I got better. I walked a lot, working my way up to being able to do fifteen miles in a day and not . I made it to Santiago (and am still intending to write all that up). I’m still quite into Yuri!!! on Ice. (And what I really like about it is the way that it deals seriously with physical limitations and spiritual themes in a universe where there is no homophobia; I also spent this year in the Church of England, after all.) I have nearly finished A Spoke in the Wheel, and it’s still about physical ability and disability, though it’s also about burnout.
Presence ended up mostly being about physicality, but also about being a spiritual creature, about paying attention to what it’s like to exist in a body, and what it’s like to exist in time and space. Being me, here, now. Knowing what I can do and what I can’t do, and moving things between the categories. And all sorts of things seemed to come back to that. Slow travel. Being in the body that I’m in, experiencing sex and desire and love the way that I do. Blisters. Going to church when I didn’t feel like it. Pilates classes. Burnout. Depression. Sudden striking moments of awareness of the created world: unexpectedly, intensely, appreciating the taste of soup or the way the sunlight falls on the collar of someone’s coat. Frustration at having so little time that is truly my own.
The Incarnation, for me, is the most remarkable thing about Christianity: that the sacred is physical, that the physical is sacred. That’s what presence seems to be about, for me.

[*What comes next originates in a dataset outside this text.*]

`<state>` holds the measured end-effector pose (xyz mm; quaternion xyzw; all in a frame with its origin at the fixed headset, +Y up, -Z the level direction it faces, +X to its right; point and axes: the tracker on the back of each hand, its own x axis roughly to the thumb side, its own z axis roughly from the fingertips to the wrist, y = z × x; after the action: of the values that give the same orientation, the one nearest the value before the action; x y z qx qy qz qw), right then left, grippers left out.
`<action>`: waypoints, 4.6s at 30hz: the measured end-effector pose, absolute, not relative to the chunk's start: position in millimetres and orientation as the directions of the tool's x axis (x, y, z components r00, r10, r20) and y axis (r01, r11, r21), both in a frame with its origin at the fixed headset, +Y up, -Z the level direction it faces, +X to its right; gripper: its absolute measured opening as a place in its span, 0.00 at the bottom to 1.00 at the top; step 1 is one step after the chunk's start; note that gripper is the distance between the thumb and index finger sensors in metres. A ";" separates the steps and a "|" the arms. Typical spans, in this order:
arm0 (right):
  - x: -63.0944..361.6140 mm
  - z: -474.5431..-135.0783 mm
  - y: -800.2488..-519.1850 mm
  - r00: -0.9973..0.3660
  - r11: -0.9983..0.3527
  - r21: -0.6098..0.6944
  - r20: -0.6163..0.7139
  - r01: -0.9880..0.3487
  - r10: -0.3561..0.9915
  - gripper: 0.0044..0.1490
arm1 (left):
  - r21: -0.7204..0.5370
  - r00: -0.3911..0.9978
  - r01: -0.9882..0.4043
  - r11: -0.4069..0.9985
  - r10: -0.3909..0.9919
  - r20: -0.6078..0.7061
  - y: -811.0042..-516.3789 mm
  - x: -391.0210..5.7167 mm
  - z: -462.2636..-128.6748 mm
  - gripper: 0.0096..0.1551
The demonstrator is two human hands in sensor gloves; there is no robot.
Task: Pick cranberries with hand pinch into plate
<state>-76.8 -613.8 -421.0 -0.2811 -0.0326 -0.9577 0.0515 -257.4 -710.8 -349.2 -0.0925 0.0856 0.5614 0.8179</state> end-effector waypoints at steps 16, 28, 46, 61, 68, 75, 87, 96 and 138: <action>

I don’t think that I know anything now that I didn’t know last year. Not in terms of facts, at least. (Except for a lot of figure skating terminology, and that I really do need to get some new walking boots before my next long hike.) Or perhaps that all that I have learned has gone to show how much I don’t know. I still feel that I know very little about presence, that I still have a lot to learn – but that perhaps a little has sunk in, that I’m beginning to understand about being who I am.